Tomates para Bubulina.

Tomates para Bubulina.


Cuento dedicado a Bubulina.

 

Hacía un calor de espanto en Mirandilla, el pueblo de los abuelos maternos de Pi, el abuelo y la abuela Martínez. En verano la familia pasaba el mes de agosto en la pequeña casita del pueblo, y por las mañanas Pi bajaba a “la finca”, como decía el abuelo Martínez, que no era otra cosa que un huerto donde correteaban media docena de gallinas y donde vivía el señor Gordaflor, un burro jubilado de color cascarilla de pistacho con ojos pintados de color café. Gordaflor ya no trabajaba; como decía el abuelo Martínez, ya lo había hecho bastante y los dos se pasaban las mañanas charlando, Gordaflor escuchando pacientemente y el abuelo relatando una y mil batallas, vividas, escuchadas o inventadas.

En la finca había un pequeño huerto, un caseto donde el abuelo guardaba las herramientas de labranza y manojos de cebollas colgadas a secar, donde había un par de banquetas y un mueblecillo sin muchas esperanzas de serlo, pues era una caja de fruta a la que el abuelo había añadido unas tablas más, un cajoncito y, como mucho, una modesta utilidad que, como suele pasar en el campo, le otorgó una utilitaria segunda oportunidad.

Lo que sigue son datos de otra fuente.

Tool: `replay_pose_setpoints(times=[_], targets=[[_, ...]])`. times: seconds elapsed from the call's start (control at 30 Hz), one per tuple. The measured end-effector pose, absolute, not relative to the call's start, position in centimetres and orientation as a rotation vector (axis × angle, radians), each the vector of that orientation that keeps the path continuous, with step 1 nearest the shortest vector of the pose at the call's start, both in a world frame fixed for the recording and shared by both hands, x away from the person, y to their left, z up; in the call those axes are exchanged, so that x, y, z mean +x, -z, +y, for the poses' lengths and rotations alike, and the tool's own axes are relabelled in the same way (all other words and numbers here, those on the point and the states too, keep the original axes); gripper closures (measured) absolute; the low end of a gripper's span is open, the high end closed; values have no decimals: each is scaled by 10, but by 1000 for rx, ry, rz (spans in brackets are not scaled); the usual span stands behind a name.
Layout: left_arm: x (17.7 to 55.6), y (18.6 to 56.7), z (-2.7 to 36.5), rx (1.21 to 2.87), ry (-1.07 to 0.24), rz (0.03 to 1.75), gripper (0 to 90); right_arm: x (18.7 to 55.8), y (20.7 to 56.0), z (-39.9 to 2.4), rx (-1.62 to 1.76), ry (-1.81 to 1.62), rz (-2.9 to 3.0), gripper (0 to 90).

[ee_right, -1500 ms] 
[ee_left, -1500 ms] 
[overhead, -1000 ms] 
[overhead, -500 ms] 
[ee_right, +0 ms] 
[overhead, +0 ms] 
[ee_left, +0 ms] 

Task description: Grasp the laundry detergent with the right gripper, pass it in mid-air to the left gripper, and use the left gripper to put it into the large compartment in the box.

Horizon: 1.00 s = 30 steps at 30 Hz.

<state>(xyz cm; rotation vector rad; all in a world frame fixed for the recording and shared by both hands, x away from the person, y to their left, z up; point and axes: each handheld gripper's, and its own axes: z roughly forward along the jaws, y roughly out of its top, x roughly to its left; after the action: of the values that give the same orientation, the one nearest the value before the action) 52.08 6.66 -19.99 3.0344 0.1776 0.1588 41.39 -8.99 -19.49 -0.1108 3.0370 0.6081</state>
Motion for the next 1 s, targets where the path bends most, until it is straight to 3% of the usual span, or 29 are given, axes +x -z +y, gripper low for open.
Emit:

El abuelo Martínez despertaba temprano a Pi, con la fresca, y los dos bajaban desde el pueblo a la vega donde estaba la finca, caminando por la carretera y, luego de dejarla, por un sendero. El abuelo era buen contador de ilimitadas historias. Pi, como decía su madre, tenía que haber salido a él, pues el hombre siempre andaba con monsergas de cuando fue minero, aguacero, zahorí buscador de pozos, navegante, tratante de ganados, comerciante de carbón o vendedor de barriles de escabeches

–Pamplinas –decía la abuela Martínez–. No le hagas caso, chiquillo, que de labriego nunca pasó. –Pero Pi se lo creía y veía a su abuelo en cada una de aquellas gestas profesionales como el gran hombre que Pi pensaba que era.

De camino a la vega le contaba al nieto estas historias. Lo mejor del verano eran las mañanas del abuelo Martínez.